O Mediterrâneo é agora um local de crime

8 de Julho, 2023
2 mins leitura

Por Merve Şanlıdağ, do Partido da Democracia dos Trabalhadores (IDP), secção da UIT-QI na Turquia

Foram gastos milhões de dólares para resgatar os cinco multimilionários que se encontravam no submarino ‘Titan‘, que organizava uma excursão turística aos destroços do Titanic. Cada um dos passageiros tinha pago 250 mil dólares americanos por esta viagem. Naquela altura, estava a ocorrer uma das maiores tragédias de migrantes dos últimos tempos. Um barco que transportava 750 migrantes naufragou ao largo da Grécia, centenas de migrantes estavam desaparecidos e o massacre foi apenas assistido. Não é por acaso que dizemos que “o Mediterrâneo é agora um mar de morte“. Nos últimos dez anos, o número de migrantes que perderam a vida no Mediterrâneo ascende a pelo menos 25 mil.

O Mediterrâneo é agora também um local de crime. Não são apenas no Mediterrâneo que se cometem crimes, mas também nas fronteiras. Entre os principais responsáveis por estes crimes estão, tanto quanto (talvez até mais do que) os traficantes de pessoas, os governos europeus que erguem fronteiras hostis aos migrantes e aplicam políticas hipócritas, bem como o governo turco, que faz de guarda-fronteiras da Europa e implementa as suas políticas oportunistas. Os crimes contra a humanidade cometidos pelos países da União Europeia são incontáveis. Por exemplo, a Grécia aplica nas suas fronteiras a prática de empurrar os migrantes de volta para a Turquia sem água nem comida.
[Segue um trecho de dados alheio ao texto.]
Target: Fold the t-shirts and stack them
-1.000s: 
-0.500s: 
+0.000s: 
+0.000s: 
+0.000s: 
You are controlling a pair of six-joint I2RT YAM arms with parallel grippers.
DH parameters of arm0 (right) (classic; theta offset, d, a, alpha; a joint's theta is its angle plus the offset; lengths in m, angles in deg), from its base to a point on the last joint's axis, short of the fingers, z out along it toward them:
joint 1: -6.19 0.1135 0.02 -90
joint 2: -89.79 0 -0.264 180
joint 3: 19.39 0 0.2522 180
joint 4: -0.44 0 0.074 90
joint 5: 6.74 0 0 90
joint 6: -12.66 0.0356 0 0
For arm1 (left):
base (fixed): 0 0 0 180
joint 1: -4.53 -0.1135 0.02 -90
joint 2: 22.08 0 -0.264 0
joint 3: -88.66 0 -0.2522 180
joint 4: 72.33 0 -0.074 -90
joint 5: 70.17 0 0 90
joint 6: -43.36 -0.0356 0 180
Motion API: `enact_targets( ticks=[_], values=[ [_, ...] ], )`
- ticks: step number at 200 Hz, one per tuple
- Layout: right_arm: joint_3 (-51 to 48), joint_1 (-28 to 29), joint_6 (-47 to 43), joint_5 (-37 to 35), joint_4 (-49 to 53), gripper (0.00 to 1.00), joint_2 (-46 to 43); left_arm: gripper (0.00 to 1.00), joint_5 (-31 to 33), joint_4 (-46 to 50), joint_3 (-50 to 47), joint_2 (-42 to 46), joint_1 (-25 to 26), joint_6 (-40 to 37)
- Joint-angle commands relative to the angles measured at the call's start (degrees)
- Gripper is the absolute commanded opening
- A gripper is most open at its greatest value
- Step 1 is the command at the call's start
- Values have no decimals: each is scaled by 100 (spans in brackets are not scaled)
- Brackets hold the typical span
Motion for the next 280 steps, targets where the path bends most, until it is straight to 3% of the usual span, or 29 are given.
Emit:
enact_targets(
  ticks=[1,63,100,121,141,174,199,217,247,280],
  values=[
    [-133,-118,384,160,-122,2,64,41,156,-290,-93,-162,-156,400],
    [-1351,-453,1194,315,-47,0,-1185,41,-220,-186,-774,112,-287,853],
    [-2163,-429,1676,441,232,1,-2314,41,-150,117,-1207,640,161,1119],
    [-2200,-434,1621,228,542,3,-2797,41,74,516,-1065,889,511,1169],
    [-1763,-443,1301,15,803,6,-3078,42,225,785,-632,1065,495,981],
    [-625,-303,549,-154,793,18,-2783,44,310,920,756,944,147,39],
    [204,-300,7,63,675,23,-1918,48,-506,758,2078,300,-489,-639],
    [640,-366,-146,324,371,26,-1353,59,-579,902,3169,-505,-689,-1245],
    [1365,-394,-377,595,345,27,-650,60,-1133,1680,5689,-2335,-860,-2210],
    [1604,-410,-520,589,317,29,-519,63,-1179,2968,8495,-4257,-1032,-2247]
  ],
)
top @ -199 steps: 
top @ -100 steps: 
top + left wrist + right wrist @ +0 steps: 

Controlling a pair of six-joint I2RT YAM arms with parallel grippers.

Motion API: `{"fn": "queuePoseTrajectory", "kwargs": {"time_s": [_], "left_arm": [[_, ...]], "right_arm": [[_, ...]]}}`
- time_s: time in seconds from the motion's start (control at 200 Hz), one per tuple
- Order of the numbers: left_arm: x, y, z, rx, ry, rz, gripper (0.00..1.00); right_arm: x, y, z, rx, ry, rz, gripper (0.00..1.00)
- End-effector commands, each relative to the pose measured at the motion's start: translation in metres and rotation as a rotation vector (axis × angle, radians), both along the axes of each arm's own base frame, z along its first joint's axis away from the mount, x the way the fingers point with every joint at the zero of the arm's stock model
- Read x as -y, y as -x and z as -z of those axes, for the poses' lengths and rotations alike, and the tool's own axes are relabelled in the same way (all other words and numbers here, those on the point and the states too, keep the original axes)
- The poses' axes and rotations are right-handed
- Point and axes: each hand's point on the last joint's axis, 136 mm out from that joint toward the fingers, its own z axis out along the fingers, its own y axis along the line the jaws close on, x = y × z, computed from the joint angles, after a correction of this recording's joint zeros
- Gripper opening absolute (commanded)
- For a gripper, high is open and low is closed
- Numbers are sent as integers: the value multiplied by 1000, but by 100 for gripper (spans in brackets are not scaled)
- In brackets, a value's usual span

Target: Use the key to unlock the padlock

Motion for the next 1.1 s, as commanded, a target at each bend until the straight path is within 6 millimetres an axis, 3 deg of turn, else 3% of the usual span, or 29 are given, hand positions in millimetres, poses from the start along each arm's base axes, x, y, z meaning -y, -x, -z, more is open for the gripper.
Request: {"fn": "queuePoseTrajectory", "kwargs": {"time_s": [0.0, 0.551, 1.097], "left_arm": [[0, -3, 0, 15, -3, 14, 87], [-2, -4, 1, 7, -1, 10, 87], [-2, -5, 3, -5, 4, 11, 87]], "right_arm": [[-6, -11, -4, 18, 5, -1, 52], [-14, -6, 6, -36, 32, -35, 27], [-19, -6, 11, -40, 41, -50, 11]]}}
O número de migrantes que desapareceram ou perderam a vida devido a práticas como o empurramento, contrárias ao direito internacional, por parte dos países da UE, é da ordem dos milhares. No ano passado, em Melilla, na fronteira entre Marrocos e Espanha, 37 dos 2 mil refugiados que tentavam atravessar a fronteira foram mortos e 77 desapareceram. Ainda está na memória o ataque da polícia húngara aos refugiados na fronteira, em 2015.

O Reino Unido, em colaboração com o Ruanda, planeia enviar refugiados para o Ruanda para que “construam uma nova vida“. O governo está praticamente a promover o Ruanda como um país extremamente seguro e um dos mais desenvolvidos do mundo, não só violando acordos internacionais, como também revelando a sua perspetiva comercial ao referir-se descaradamente a esta cooperação como um “novo modelo global“. O Tribunal de Recurso rejeitou este plano do governo britânico, alegando que o Ruanda é um local de risco. No entanto, o primeiro-ministro Rishi Sunak está determinado a impedir a chegada de barcos de migrantes ao país e a repatriar os requerentes de asilo que se encontram no país.

A tentativa do Reino Unido de enviar requerentes de asilo para o Ruanda não é nova. Num acordo celebrado no ano passado com o Ruanda, o objetivo era enviar os requerentes de asilo diretamente para o Ruanda, sem que estes apresentassem um pedido de asilo no Reino Unido. A ministra dos Negócios Estrangeiros, Liz Truss, chegou mesmo a sugerir a inclusão de países como a Turquia neste programa. Este tipo de planos desperta, naturalmente, o apetite de “países como a Turquia“, pois, afinal de contas, a UE e o Reino Unido concedem verbas avultadas a países como a Turquia, deixando-lhes as responsabilidades de acolhimento e de garantia dos direitos dos refugiados, mantendo assim as mãos limpas. No entanto, a questão de saber quanto desses fundos é realmente utilizado para os requerentes de asilo permanece em aberto.

Por fim, em junho, foi acordada uma reforma do sistema de asilo na Cimeira de Luxemburgo, que reuniu os ministros do Interior dos 27 países da UE. Conforme o acordo, os requerentes de asilo que consigam chegar às fronteiras da UE serão mantidos em campos de detenção durante 12 semanas; aqueles cujos pedidos de asilo forem recusados serão ou repatriados ou enviados para países terceiros “seguros“, como a Turquia. O que se segue significa agora violações do direito de asilo e de refúgio, bem como negociações entre governos.